L'occasion est trop belle pour ne pas savoir, en de meilleures conditions d'accès, ce que m'a déjà montré l'habitante des cyprès. Le lendemain, je coupe le fil télégraphique, long cette fois d'une brassée et tenu comme hier de l'une des pattes postérieures tendue hors de la cabane. Je dépose alors sur la toile proie double, Libellule et Criquet. Celui-ci lance des ruades avec ses longs tibias éperonnés, l'autre frémit des ailes. La toile est agitée de telle façon que, tout à côté de la niche de l'Épeire, quelques feuilles de l'arbre remuent, mises en branle par les fils de la charpente en rapport avec elles.

Et ce tremblement, même dans un étroit voisinage, n'émeut du tout l'Araignée, ne la fait pas se retourner pour s'informer de ce qui se passe.
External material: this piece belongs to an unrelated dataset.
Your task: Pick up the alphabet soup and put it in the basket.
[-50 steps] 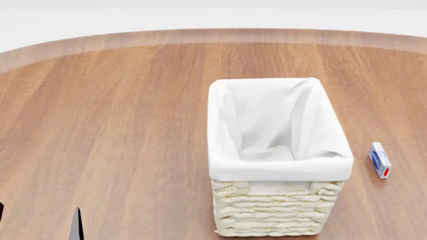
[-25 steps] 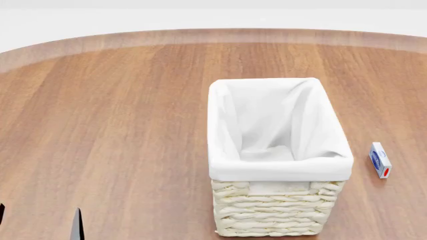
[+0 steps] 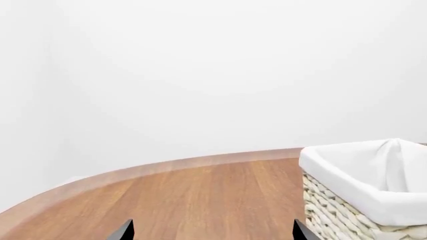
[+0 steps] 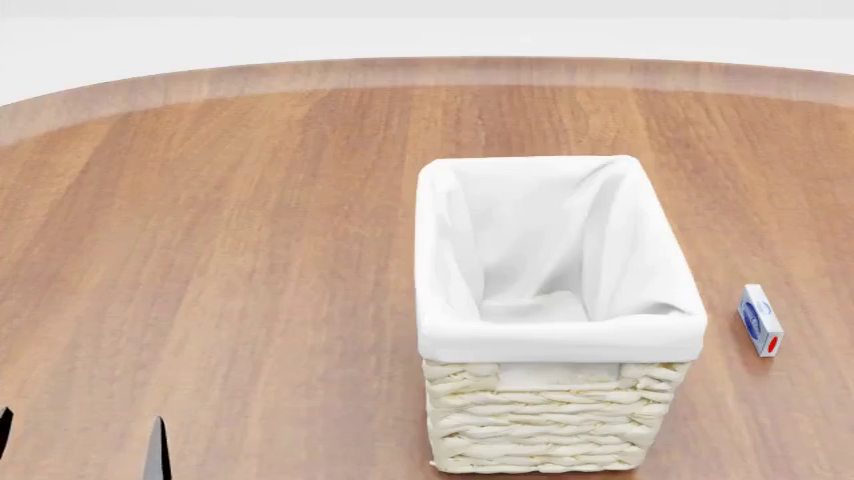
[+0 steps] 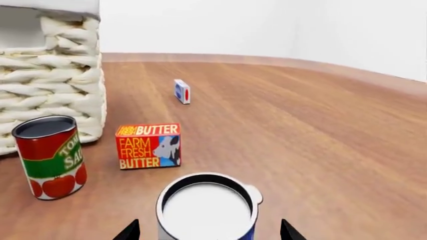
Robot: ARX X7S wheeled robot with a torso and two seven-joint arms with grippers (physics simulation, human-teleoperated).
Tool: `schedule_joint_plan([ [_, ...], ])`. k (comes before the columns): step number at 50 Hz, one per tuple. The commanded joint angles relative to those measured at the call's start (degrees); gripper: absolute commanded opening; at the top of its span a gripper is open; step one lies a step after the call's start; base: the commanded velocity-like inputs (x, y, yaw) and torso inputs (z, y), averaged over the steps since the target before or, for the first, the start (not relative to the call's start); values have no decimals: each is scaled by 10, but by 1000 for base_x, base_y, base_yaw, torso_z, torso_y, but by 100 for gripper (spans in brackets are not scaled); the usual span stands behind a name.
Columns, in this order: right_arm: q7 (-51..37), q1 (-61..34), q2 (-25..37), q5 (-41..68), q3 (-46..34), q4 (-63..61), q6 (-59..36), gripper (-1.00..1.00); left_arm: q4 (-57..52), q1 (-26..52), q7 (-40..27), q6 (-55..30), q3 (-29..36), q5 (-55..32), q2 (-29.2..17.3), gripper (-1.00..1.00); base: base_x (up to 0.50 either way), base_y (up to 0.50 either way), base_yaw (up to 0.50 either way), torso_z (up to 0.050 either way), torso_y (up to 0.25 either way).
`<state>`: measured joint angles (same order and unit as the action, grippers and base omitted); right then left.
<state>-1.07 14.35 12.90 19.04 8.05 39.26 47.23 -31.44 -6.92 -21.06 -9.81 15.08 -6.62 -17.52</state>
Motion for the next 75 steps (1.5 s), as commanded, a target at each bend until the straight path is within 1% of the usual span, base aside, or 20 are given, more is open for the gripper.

Du moment que son cordon avertisseur ne fonctionne plus, elle ne sait plus rien des faits. De tout le jour elle ne bouge. Le soir, vers les huit heures, elle sort pour tisser la nouvelle toile, et trouve enfin la riche aubaine qu'elle a ignorée jusqu'ici.

Un mot encore. La toile est bien des fois agitée par le vent. Les diverses pièces de la charpente, secouées et tiraillées par les remous de l'air, ne peuvent manquer de transmettre leur ébranlement au fil avertisseur. Néanmoins, l'Araignée ne sort pas de la hutte, indifférente aux commotions du réseau. Son appareil est donc mieux qu'une sorte de cordon de sonnette qui tire et propage l'impulsion ; c'est un téléphone capable de transmettre, comme le nôtre, les frémissements moléculaires origine du son. Agrippant d'un doigt son fil téléphonique, l'Araignée écoute de la patte ; elle perçoit les vibrations intimes ; elle distingue ce qui est vibration venue d'un captif et ce qui est simple secousse déterminée par le vent.


source : Souvenirs entomologiques, Jean-Henri FABRE, 1905, IXème série, chapitre 9.